You can also define transforms in python.

yaml
defaultTest:
  options:
    transformVars: file://transform_vars.py
python
import os

def get_transform(vars, context):
    with open(vars['file_path'], 'r') as file:
        file_content = file.read()

    return {
        'uppercase_topic': vars['topic'].upper(),
        'topic_length': len(vars['topic']),
        'file_content': file_content,
        'word_count': len(file_content.split())
    }

Config structure and organization

For detailed information on the config structure, see Configuration Reference.

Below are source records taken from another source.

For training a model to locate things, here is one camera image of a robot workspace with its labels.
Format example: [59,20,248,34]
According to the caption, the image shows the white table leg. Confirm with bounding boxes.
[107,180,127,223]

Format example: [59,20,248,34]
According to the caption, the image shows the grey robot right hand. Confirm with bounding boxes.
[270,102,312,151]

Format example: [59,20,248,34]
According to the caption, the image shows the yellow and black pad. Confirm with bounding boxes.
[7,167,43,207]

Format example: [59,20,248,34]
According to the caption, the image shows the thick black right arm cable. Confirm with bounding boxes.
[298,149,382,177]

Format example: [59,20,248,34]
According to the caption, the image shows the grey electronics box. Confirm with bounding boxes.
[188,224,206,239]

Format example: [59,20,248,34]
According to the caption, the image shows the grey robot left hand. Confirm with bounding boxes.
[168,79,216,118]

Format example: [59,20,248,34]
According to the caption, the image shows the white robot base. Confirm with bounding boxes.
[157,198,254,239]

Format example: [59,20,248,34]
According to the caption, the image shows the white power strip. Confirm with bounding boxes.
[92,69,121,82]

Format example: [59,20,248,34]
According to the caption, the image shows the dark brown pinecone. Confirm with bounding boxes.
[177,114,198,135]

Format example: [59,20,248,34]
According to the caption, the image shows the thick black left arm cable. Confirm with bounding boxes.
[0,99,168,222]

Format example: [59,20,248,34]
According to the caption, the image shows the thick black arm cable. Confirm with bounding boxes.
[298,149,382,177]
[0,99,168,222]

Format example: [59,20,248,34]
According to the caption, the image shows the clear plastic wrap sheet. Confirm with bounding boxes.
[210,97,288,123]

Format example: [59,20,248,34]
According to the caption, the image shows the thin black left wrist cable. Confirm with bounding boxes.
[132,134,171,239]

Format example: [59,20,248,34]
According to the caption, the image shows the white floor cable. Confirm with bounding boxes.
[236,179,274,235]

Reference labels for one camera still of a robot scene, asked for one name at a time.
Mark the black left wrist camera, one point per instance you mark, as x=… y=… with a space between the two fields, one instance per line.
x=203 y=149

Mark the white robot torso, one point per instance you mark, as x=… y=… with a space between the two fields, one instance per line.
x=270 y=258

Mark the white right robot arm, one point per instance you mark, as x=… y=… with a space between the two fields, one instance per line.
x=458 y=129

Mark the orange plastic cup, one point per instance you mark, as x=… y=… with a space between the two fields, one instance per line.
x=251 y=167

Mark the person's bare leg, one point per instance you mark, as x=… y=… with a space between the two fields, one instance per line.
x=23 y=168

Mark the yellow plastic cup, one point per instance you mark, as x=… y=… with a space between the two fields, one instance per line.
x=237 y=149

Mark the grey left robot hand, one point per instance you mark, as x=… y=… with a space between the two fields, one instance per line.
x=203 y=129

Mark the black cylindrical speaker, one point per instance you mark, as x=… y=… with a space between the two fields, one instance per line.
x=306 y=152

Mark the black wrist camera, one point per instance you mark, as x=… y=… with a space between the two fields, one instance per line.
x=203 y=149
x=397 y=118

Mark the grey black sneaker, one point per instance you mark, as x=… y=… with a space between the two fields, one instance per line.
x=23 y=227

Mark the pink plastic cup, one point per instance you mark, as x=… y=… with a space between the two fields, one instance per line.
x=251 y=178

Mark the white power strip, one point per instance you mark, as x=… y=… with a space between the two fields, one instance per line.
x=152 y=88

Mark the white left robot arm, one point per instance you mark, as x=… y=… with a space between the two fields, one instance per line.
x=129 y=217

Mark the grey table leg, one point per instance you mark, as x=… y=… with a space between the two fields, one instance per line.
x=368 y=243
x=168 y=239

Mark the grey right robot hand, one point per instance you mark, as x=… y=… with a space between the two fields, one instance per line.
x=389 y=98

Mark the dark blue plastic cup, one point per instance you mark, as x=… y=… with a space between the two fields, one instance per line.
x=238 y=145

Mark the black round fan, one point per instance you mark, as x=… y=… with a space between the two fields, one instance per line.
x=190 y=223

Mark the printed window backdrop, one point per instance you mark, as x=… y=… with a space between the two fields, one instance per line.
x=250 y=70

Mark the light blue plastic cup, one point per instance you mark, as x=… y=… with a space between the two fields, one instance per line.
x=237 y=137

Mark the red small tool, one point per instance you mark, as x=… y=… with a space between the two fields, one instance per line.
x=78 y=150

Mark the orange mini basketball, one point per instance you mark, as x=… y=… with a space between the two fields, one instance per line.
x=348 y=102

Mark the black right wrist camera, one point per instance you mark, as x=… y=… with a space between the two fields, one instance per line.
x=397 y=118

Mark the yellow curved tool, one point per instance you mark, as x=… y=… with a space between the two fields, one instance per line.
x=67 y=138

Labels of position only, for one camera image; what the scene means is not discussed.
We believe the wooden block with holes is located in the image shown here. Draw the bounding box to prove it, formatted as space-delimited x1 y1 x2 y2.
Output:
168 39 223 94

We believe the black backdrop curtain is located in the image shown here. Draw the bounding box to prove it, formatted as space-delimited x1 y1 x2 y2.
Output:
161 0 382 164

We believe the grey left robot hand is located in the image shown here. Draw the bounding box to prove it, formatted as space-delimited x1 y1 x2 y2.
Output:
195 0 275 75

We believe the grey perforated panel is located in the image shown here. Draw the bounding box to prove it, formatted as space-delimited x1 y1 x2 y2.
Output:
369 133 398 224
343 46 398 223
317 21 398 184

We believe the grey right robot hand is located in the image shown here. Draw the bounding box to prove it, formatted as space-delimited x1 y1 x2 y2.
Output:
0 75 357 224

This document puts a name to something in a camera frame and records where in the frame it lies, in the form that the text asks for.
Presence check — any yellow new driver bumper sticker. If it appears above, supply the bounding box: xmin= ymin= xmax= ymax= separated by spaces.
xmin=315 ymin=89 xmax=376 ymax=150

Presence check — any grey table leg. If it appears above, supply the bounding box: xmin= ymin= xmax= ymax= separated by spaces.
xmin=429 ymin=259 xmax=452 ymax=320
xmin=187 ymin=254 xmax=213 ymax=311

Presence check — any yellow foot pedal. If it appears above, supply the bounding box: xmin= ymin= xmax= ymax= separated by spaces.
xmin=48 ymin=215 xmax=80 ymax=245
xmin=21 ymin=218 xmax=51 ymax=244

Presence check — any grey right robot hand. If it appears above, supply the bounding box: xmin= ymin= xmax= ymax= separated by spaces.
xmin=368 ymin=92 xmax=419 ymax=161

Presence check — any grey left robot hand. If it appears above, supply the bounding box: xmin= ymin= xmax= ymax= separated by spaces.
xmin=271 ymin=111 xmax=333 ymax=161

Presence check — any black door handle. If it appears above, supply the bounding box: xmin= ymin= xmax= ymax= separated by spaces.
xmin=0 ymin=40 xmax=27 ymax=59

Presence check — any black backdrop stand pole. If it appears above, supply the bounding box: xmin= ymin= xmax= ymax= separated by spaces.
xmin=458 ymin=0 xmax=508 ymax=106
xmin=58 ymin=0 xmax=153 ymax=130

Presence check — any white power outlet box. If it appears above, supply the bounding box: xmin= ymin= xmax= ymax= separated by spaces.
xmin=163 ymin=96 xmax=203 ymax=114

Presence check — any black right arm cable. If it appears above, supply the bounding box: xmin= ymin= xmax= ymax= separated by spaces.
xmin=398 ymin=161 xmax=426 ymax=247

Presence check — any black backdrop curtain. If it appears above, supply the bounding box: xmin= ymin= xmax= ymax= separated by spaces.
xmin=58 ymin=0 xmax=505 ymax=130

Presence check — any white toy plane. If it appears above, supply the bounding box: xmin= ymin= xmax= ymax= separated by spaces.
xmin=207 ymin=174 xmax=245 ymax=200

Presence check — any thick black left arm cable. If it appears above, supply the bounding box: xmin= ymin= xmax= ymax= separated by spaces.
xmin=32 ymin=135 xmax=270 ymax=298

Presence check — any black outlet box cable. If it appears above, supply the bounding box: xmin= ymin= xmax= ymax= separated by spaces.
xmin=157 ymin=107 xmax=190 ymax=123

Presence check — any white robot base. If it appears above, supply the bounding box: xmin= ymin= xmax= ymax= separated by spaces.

If you have multiple sets of tests, it helps to split them into multiple config files. Use the --config or -c parameter to run each individual config:

promptfoo eval -c usecase1.yaml

and

promptfoo eval -c usecase2.yaml

You can run multiple configs at the same time, which will combine them into a single eval. For example:

promptfoo eval -c my_configs/*

or

promptfoo eval -c config1.yaml -c config2.yaml -c config3.yaml

Loading tests from CSV

YAML is nice, but some organizations maintain their LLM tests in spreadsheets for ease of collaboration. promptfoo supports a special CSV file format.

yaml
prompts:
  - file://prompt1.txt
  - file://prompt2.txt
providers:
  - openai:gpt-5-mini
  - vertex:gemini-2.0-flash-exp
// highlight-next-line
tests: file://tests.csv

promptfoo also has built-in ability to pull test cases from a Google Sheet. The easiest way to get started is to set the sheet visible to "anyone with the link". For example:

yaml
prompts:
  - file://prompt1.txt
  - file://prompt2.txt
providers:
  - openai:gpt-5-mini
  - vertex:gemini-2.0-flash-exp
// highlight-next-line
tests: https://docs.google.com/spreadsheets/d/1eqFnv1vzkPvS7zG-mYsqNDwOzvSaiIAsKB3zKg9H18c/edit?usp=sharing

Here's a full example.

See Google Sheets integration for details on how to set up promptfoo to access a private spreadsheet.